Specific location within colorectum has been shown to determine expression of a number of cytokines and growth factors, the phenomenon that may explain site differences in mechanisms promoting CRC progression, its recurrence pattern, patients' prognosis, or effectiveness of various treatment strategies [31, 32]. Indeed, there was no upregulation of Nampt/PBEF/visfatin in tumors located in right colon while there was over 2-fold upregulation in tumors located in left colon. Also, we observed significantly higher Nampt/PBEF/visfatin overexpression in tumors located in left colon than in rectum.

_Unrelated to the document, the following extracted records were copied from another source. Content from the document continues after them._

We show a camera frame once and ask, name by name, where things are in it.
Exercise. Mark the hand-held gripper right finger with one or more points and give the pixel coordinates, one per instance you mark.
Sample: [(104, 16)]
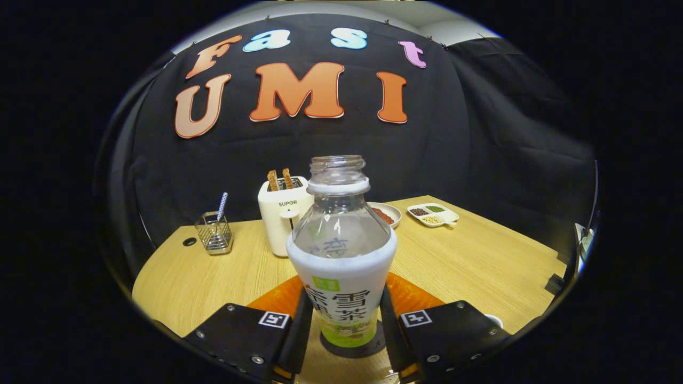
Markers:
[(392, 341)]

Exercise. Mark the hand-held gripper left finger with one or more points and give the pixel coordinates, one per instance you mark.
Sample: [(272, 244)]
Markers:
[(299, 341)]

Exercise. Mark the dark brown round coaster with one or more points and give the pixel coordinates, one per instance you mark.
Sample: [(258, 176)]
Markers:
[(349, 352)]

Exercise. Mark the clear juice bottle white label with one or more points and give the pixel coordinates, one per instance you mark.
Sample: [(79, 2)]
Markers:
[(341, 266)]

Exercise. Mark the wooden table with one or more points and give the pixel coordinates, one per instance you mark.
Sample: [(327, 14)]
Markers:
[(469, 266)]

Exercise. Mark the cream white toaster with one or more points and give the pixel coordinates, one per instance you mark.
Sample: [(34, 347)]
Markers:
[(277, 218)]

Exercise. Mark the red brown food pieces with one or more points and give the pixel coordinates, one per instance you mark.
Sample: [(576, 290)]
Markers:
[(384, 216)]

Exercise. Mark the round cream plate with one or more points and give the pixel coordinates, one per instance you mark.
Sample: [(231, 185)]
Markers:
[(396, 213)]

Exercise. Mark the white divided dish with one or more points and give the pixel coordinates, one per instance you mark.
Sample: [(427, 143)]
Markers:
[(433, 215)]

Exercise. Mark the black table grommet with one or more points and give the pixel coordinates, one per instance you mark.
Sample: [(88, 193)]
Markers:
[(189, 241)]

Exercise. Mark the brown toast slice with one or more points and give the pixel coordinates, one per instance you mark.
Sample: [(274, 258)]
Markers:
[(272, 180), (287, 178)]

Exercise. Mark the small dark block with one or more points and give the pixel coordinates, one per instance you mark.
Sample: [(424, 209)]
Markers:
[(555, 284)]

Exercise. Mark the black backdrop cloth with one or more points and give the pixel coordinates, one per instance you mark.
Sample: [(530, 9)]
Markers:
[(480, 133)]

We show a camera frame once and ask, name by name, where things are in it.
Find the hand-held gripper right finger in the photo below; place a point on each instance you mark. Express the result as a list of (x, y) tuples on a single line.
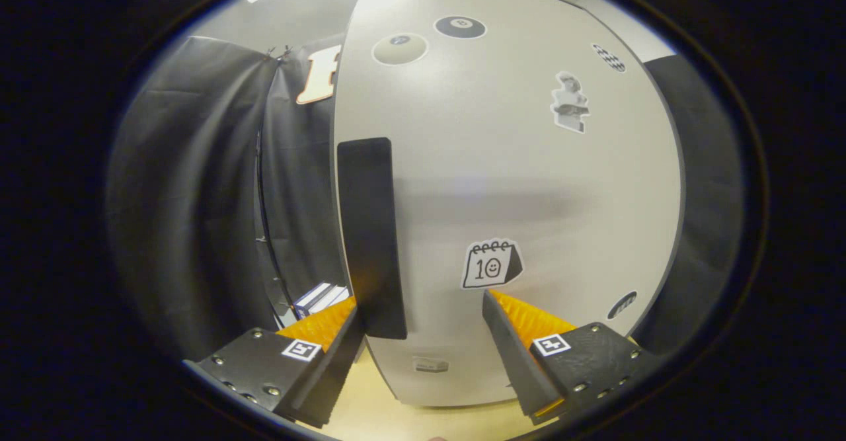
[(515, 361)]

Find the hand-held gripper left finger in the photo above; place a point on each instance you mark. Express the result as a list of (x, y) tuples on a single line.
[(330, 375)]

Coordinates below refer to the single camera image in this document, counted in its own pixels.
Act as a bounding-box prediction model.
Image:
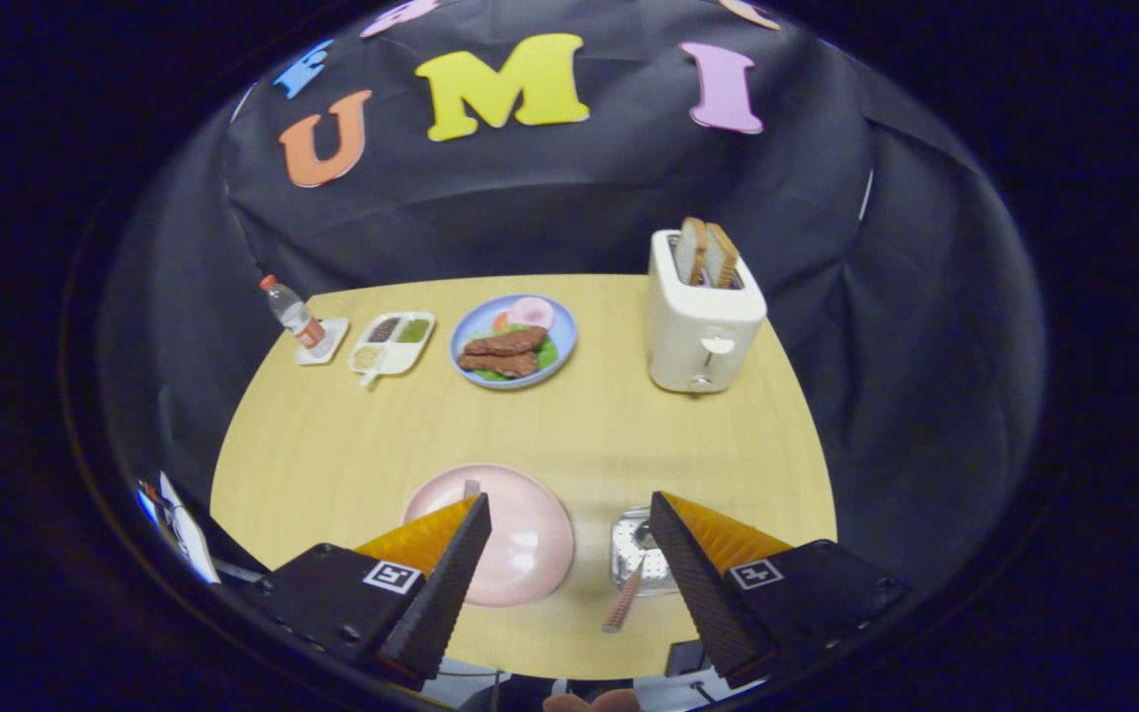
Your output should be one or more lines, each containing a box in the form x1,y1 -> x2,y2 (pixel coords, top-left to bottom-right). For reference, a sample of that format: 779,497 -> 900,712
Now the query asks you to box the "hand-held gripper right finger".
649,491 -> 912,690

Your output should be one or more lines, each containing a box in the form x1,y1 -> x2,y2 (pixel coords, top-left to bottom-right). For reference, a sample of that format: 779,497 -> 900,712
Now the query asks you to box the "toasted bread slice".
676,217 -> 709,286
704,222 -> 741,290

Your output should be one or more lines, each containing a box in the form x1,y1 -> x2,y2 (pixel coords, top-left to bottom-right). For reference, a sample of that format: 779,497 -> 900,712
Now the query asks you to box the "clear water bottle red label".
259,274 -> 326,349

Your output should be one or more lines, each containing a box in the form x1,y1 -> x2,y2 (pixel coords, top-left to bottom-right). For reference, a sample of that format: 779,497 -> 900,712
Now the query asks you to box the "white square coaster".
295,316 -> 350,367

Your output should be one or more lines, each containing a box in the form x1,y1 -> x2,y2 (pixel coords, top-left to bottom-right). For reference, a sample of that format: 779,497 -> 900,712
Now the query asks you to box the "pink plate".
401,464 -> 575,608

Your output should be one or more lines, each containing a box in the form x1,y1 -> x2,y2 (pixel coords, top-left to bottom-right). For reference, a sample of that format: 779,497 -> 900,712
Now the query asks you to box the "metal wire basket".
611,506 -> 681,597

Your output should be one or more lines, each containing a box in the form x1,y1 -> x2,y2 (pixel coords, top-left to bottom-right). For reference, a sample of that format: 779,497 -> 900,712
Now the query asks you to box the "white toaster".
645,229 -> 768,395

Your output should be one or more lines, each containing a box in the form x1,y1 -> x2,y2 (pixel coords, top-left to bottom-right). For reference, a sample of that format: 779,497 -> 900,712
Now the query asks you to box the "white divided condiment tray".
348,311 -> 436,389

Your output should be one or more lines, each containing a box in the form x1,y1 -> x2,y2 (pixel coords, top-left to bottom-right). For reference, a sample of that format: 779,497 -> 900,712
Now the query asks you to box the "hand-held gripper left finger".
258,492 -> 493,691

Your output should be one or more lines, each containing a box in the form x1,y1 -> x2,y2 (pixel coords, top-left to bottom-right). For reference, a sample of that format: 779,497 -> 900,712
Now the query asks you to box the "spoon with checkered handle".
601,524 -> 664,635

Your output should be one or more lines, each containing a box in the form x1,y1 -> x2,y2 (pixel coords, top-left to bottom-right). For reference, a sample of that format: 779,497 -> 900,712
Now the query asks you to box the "blue plate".
449,294 -> 578,391

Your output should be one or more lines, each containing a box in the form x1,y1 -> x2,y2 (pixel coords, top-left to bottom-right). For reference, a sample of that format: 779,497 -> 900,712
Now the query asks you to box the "brown steak piece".
458,350 -> 540,379
463,326 -> 549,358

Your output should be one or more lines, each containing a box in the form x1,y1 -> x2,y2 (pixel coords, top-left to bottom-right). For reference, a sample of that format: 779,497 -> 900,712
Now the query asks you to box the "small black box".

Van Beijnum et al. [6] has demonstrated that Nampt/PBEF/visfatin expression evaluated on transcriptional and protein level, the latter using either Western-blot or immunochemistry, was concordant. Accordingly, we found the magnitude of its upregulation on mRNA and protein level, both determined using sensitive quantitative methods, namely, RT-qPCR and flow cytometry-based Luminex technology, comparable. Although there was no direct correlation between cytokine expression on mRNA and protein level, cancer dissemination was associated with the upregulation of both Nampt/PBEF/visfatin protein and mRNA. Moreover, with circulating visfatin significantly higher in patients with lymph node involvement, the association manifested itself at systemic level as well. Also the association with anemia and inflammatory mediators, discerned on transcriptional level both in bowel and in peripheral leukocytes, has been confirmed on systemic, protein level.

5. Conclusions

Taken together our results show Nampt/PBEF/visfatin overexpression in colorectal cancer that, both on transcriptional and protein level, locally and at systemic level, reflects metastatic potential of the disease and points at inflammatory stimuli and hypoxia as key inducers of its upregulation in CRC. They also demonstrate that the disease stage is reflected by Nampt/PBEF/visfatin upregulation in nontumor apparently normal colorectal tissue.